I would take him off Facebook. I think that would let you move on easier woot seeing his life all the time.

YerAWizardHarry Wed 19-Apr-17 09:16:22

We aren't on Facebook but I'm friends with his step mum and younger sisters as they live around 300 miles away and like to see their grandchild/nephew so I only see specific things he tags his family in

usernumbernine Wed 19-Apr-17 09:22:54

Block him then you won't see that xxx

jojo2916 Wed 19-Apr-17 11:36:46

To me the fact you are bothered at atall would point that there's still feelings there on your part even if you would never want a relationship with him again, I love my dp and I don't care who anyone in my past is dating, as long as she's nice to your son ( I doubt he'd be with someone who wasn't ) it shouldn't affect you, I'd be very hurt if I thought my dp was upset at his ex's new relationship p.

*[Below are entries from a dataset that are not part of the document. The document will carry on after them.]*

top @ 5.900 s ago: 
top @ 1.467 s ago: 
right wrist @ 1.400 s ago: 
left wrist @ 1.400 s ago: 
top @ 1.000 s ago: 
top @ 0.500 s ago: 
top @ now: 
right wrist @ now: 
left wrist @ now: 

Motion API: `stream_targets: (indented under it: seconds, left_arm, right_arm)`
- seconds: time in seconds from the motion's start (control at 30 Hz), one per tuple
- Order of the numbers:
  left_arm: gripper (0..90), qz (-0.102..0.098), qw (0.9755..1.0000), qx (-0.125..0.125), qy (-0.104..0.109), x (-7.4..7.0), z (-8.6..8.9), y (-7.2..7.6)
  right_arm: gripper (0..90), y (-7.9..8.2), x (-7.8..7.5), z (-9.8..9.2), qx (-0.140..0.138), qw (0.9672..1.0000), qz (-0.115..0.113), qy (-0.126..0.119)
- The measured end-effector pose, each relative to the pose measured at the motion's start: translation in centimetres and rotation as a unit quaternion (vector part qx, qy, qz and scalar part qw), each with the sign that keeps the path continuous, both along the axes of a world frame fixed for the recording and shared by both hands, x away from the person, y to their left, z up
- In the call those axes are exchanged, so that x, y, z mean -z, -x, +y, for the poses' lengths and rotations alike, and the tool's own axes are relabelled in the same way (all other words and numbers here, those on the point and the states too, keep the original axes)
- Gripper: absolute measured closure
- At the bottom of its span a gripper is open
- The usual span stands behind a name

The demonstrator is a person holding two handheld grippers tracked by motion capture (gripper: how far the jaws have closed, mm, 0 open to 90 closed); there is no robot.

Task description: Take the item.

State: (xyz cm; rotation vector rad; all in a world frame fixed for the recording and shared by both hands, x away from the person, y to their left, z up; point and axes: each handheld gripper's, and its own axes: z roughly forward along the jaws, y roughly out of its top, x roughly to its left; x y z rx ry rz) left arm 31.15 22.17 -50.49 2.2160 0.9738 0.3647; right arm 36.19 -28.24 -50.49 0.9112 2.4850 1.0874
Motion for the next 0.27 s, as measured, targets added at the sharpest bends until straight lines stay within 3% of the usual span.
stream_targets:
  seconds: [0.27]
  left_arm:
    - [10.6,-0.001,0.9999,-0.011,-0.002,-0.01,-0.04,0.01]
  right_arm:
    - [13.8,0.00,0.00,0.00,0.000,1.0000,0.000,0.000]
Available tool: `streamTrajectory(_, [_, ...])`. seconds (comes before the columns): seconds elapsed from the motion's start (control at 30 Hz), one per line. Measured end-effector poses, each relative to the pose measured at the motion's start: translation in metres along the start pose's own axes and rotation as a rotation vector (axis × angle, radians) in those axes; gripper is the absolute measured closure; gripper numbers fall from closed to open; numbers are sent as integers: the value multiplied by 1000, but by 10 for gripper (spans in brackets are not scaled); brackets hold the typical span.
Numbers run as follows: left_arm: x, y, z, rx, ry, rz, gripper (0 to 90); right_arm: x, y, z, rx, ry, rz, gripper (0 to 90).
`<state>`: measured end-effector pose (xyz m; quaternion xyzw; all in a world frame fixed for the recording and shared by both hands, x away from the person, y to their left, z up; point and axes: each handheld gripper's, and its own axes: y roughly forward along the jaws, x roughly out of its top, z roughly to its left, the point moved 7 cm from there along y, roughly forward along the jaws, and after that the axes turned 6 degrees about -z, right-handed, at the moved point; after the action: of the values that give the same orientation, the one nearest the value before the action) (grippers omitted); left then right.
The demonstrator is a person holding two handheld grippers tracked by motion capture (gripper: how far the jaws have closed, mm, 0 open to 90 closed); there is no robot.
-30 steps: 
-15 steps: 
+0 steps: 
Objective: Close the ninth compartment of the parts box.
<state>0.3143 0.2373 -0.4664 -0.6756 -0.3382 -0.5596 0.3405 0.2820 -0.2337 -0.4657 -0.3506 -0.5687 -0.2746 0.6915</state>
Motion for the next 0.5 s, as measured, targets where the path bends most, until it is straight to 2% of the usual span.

YerAWizardHarry Wed 19-Apr-17 14:09:57

I think it's slightly different when there are children involved and you still have to have a level of contact.

usernumbernine Wed 19-Apr-17 17:07:09

I have my ex blocked on facebook. And his new partner, and her kids, and her mother and his mother and sister and her husband and their kids.. you get the picture? Because it would annoy me too much to see all their happy family stuff so I have them all blocked, and I see none of it. It's much easier for me that way.